Chris Hodenfield came along in 1972 and so here’s just another guy who is quiet. He wasn’t taking notes, so we didn’t know what he was doing. Chris is, as I found out when working with him on this book, he’s the kind of guy that might be standing in the corner at the party and I’d think, “Wow, I wish he was having more fun,” and then afterwards he’d talk about what a blast he’d had and then he could tell you everything that went on at the party visually, and he also has this keen ability to interpret when somebody says something the feelings behind what they’re saying.

He went on tour with us and Annie Liebowitz, and did the cover story for ‘Rolling Stone’ in 1972. He also had one of the first interviews granted by Marlon Brando. So, he went and hung out with Brando for a few days and overnight he became the Brando expert in the eyes of everyone else in the world that wished they could get an interview with him.

When I was shopping for a book deal, I ran into several things that just didn’t seem right for me where people say the book has to focus more on Alice. It can’t be about the other guys. But that’s not what the book is about. The book is about the Alice Cooper group.

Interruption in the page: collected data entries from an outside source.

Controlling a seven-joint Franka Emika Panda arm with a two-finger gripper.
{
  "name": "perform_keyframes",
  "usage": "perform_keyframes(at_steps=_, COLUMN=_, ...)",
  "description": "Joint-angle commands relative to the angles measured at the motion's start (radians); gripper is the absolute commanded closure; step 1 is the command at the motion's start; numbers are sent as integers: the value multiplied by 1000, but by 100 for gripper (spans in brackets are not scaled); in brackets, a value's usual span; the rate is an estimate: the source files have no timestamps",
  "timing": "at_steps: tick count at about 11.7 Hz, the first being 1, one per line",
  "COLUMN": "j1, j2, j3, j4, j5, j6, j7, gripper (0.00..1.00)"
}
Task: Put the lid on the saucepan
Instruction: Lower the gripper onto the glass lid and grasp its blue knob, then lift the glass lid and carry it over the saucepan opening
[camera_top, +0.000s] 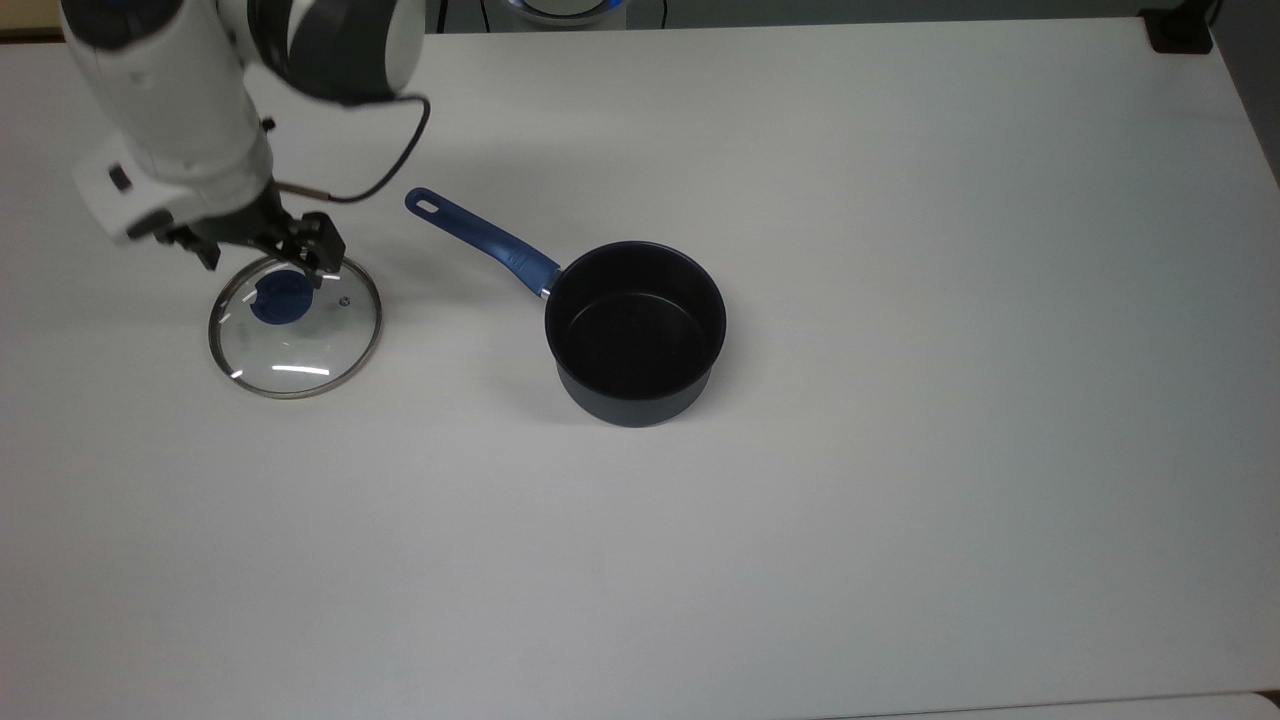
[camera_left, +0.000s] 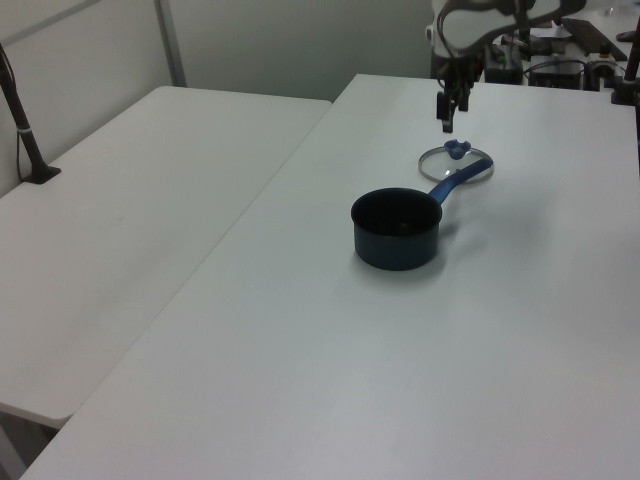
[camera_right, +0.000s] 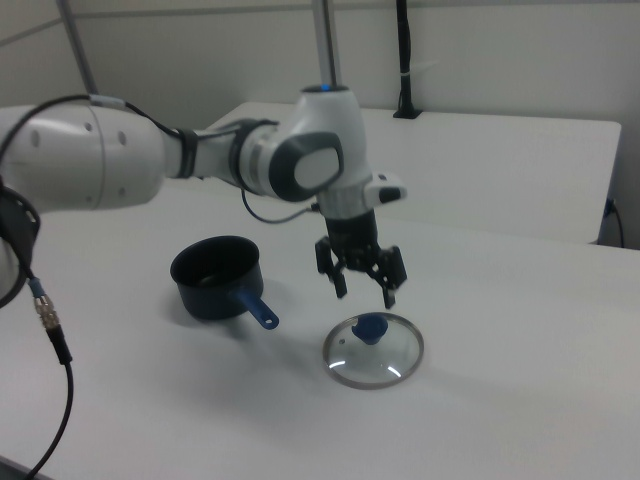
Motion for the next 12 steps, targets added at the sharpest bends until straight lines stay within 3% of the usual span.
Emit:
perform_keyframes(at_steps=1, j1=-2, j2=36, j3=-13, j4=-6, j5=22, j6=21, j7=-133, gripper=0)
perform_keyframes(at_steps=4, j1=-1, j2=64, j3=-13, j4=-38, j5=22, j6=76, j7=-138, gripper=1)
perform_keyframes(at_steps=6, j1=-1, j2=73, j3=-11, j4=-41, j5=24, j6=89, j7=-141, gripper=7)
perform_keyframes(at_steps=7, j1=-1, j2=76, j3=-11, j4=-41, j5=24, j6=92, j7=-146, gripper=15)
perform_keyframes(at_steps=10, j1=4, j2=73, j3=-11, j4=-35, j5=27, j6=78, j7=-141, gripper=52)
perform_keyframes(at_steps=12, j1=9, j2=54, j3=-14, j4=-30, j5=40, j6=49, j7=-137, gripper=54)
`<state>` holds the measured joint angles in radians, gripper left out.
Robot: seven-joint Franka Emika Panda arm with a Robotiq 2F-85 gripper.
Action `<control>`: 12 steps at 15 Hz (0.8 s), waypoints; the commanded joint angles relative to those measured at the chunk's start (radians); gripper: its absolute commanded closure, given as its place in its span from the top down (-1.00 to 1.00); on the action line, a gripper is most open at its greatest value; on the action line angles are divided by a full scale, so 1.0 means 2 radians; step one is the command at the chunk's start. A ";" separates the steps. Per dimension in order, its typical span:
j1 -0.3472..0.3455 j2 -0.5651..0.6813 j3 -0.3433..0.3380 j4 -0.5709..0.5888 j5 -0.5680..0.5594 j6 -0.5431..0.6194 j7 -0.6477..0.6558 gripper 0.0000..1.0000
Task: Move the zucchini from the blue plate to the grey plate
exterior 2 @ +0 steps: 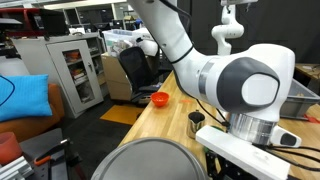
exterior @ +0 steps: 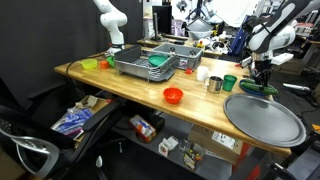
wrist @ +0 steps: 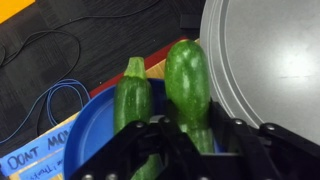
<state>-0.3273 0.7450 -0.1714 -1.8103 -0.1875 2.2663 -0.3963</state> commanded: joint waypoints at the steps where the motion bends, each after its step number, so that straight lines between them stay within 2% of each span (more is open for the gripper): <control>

And then there would be a tendency to assign a young co-writer and I thought, “Wow, that’s going to be a lot of explaining.” I spent ten years trying to get a proper publishing deal. I thought maybe I’d have to self-publish, which I didn’t want to do. I started posting on Facebook that I was looking for a publisher. And Derek Walton, from Pittsburgh, emails me, “My girlfriend is a publicist for Harper-Collins, and maybe if you let her see your manuscript she can give you some tips.” She fell in love with the manuscript and found me a literary agent, and everything fell into place fast.

When they said you’re going to need a co-writer to get this into real book form basically, I had a massive manuscript that needed to be way down because I wanted it to be an affordable book. As a first author, I had no choice on that anyway. So I thought about Chris Holdenfield. He lives in the same area. He had done an article about my daughter being in the music business for ‘Greenwich Magazine’, which was pioneering. ‘Greenwich Magazine’ didn’t have those kinds of stories - here’s a rock star’s daughter, who is going into music on her own. I really liked the article.

He was also there. He knows all about the mindset of America during that era, which is very important to the Alice Cooper story. People say, how was that shocking by today’s society? Well, it wouldn’t be that shocking by today’s standards except that, man, the censorship was so heavy that if you went too far across that line, you would be censored. We would go right up to the line and then stick our toe across and in that era it was shocking. Nobody had ever done anything like that before. .

I started writing the book in 1997. I had Crohn’s disease and I had a long decline, probably some of it was stress because of the break-up of the band. I was very stressed out for years over that. I ended up in the hospital in critical condition. The doctors were worried that they wouldn’t be able to build my strength up enough to survive the surgery.

I was on IV for a month. The only thing that touched my mouth was a little sponge with water on it.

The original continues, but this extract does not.